8. Data Simulation
data_simulation.Rmd
This vignette will show the internal functions for generating data that can be used in simulation studies.
library(psborrow2)
#> Loading required package: cmdstanr
#> CmdStan path set to: /root/.cmdstan/cmdstan-2.33.1
#> This is cmdstanr version 0.6.1
#> - CmdStanR documentation and vignettes: mc-stan.org/cmdstanr
#> - CmdStan path: /root/.cmdstan/cmdstan-2.33.1
#> - CmdStan version: 2.33.1
Generating Baseline Data
First we define how to generate baseline data for our study. In its simplest form we only need to define how many patients are in the arms: treated internal, control internal, control external.
simple_baseline <- create_baseline_object(
n_trt_int = 100,
n_ctrl_int = 50,
n_ctrl_ext = 100
)
This object defines how the data will be created. To actually
generate a sample, use generate()
to produce a
data.frame
.
generate(simple_baseline)
#> patid ext trt
#> 1 1 0 1
#> 2 2 0 1
#> 3 3 0 1
#> 4 4 0 1
#> 5 5 0 1
#> 6 6 0 1
#> [ reached 'max' / getOption("max.print") -- omitted 244 rows ]
Often we are interested in some additional covariates. Internally the package uses multivariate normal distributions, so we need to specify the mean and (co-)variance. We have the option to specify different distribution parameters for the internal and external arms.

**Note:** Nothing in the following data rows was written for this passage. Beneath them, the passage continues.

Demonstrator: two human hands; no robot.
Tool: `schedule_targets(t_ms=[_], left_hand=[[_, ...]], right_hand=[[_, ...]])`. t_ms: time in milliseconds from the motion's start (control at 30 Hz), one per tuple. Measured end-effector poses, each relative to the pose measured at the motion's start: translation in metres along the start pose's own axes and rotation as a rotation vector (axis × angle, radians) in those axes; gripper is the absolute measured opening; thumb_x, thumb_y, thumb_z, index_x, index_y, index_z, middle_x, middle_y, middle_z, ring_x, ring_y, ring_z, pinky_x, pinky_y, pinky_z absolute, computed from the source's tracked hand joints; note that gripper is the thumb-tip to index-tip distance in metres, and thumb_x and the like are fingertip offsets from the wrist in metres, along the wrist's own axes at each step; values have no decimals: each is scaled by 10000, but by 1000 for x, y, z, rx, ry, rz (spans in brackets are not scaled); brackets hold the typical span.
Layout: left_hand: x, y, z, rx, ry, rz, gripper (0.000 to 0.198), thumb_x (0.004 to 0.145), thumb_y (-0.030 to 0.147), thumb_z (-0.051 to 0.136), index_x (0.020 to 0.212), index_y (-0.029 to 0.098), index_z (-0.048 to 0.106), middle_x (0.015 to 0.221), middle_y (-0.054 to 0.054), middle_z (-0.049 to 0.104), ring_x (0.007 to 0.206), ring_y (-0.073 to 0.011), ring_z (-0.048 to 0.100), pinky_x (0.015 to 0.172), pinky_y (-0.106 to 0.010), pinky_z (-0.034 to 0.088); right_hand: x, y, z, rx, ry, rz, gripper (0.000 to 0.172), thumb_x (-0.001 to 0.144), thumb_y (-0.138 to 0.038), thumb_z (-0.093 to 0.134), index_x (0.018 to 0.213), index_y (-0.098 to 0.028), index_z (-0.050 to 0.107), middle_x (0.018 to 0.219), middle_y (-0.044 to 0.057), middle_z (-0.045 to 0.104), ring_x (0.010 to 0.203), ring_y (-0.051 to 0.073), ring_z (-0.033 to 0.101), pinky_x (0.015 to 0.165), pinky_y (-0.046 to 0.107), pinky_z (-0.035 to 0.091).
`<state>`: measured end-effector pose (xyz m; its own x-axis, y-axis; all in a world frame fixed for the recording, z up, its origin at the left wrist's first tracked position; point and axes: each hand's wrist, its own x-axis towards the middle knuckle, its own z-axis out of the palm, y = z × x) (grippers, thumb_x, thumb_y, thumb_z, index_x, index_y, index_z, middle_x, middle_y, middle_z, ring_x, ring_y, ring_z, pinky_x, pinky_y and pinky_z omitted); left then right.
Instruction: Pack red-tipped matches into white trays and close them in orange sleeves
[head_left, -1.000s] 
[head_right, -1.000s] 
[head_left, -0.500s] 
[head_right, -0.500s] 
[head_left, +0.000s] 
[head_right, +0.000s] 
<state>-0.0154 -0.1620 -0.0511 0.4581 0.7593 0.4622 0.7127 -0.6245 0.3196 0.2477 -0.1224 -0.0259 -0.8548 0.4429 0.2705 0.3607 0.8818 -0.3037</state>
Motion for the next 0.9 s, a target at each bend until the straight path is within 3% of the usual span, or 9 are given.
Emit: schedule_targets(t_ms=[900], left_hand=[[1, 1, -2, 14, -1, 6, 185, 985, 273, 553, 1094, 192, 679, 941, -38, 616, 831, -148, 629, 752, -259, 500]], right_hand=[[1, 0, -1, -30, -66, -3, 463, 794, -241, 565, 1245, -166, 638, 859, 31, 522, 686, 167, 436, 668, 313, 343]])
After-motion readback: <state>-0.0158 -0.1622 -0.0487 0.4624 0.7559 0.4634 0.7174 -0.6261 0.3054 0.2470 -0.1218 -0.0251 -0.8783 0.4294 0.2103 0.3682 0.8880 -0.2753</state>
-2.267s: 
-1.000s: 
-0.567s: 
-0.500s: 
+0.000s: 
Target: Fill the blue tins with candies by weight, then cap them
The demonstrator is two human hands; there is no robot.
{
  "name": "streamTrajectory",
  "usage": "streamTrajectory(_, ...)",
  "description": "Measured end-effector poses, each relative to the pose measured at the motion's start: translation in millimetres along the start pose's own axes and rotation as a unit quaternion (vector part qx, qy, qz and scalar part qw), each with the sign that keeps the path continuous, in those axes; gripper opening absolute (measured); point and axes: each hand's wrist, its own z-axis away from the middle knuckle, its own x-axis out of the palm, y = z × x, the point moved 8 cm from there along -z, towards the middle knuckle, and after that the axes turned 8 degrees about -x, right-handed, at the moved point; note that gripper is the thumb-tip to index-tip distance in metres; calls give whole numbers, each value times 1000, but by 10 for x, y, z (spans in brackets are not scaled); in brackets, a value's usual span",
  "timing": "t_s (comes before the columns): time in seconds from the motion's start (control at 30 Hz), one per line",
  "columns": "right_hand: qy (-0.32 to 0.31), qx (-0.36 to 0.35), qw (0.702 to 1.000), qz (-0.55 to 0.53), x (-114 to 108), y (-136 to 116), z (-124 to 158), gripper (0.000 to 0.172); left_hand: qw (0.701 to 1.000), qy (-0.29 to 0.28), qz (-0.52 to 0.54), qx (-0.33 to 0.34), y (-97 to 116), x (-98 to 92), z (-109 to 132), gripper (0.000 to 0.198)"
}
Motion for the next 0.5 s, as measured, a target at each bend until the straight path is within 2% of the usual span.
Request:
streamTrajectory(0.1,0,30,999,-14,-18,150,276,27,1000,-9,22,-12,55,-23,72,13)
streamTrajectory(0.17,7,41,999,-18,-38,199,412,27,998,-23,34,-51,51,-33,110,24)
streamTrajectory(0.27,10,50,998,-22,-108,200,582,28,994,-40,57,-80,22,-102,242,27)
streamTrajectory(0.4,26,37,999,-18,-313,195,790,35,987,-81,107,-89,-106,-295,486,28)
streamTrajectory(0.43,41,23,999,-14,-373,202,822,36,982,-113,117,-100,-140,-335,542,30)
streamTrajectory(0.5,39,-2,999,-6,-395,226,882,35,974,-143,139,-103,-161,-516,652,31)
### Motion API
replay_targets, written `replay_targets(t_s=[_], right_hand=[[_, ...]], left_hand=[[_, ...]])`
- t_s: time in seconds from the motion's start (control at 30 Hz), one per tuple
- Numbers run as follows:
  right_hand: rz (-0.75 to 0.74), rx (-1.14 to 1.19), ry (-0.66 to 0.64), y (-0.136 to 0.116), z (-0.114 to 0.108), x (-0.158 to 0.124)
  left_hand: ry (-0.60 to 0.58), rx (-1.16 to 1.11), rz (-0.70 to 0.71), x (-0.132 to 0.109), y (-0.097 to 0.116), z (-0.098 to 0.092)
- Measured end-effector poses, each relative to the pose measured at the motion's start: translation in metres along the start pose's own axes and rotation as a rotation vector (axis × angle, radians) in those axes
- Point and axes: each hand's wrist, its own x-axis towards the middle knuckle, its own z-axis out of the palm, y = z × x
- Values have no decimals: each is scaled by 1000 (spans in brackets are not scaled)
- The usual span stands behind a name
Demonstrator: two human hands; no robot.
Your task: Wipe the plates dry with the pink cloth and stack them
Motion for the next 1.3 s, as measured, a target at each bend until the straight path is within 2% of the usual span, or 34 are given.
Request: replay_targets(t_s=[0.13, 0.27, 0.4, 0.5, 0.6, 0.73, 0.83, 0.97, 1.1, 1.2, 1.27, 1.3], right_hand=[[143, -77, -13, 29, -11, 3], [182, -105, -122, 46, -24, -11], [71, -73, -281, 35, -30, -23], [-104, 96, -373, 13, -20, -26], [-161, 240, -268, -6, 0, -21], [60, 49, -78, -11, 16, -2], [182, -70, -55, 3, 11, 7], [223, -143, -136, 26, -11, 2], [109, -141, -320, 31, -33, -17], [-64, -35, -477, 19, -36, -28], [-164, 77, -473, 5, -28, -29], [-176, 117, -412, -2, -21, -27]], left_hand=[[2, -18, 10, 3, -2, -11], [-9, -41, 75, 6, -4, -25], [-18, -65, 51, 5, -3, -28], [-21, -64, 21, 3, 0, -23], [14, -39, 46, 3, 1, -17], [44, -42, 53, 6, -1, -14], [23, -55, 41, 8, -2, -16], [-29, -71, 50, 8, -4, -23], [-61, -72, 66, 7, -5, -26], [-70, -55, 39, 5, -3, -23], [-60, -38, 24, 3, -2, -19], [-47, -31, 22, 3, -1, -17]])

The internal arms are assumed to be randomized and therefore come from the same distribution. If no external parameters are specified, the internal ones are used for both.
with_age <- create_baseline_object(
n_trt_int = 100,
n_ctrl_int = 50,
n_ctrl_ext = 100,
covariates = baseline_covariates(
names = "age",
means_int = 55,
covariance_int = covariance_matrix(5)
)
)
generate(with_age)
#> patid ext trt age
#> 1 1 0 1 51.11546
#> 2 2 0 1 55.41824
#> 3 3 0 1 54.91346
#> 4 4 0 1 55.83540
#> 5 5 0 1 54.94091
#> [ reached 'max' / getOption("max.print") -- omitted 245 rows ]
In a more complex setting, we can generate correlated baseline covariates.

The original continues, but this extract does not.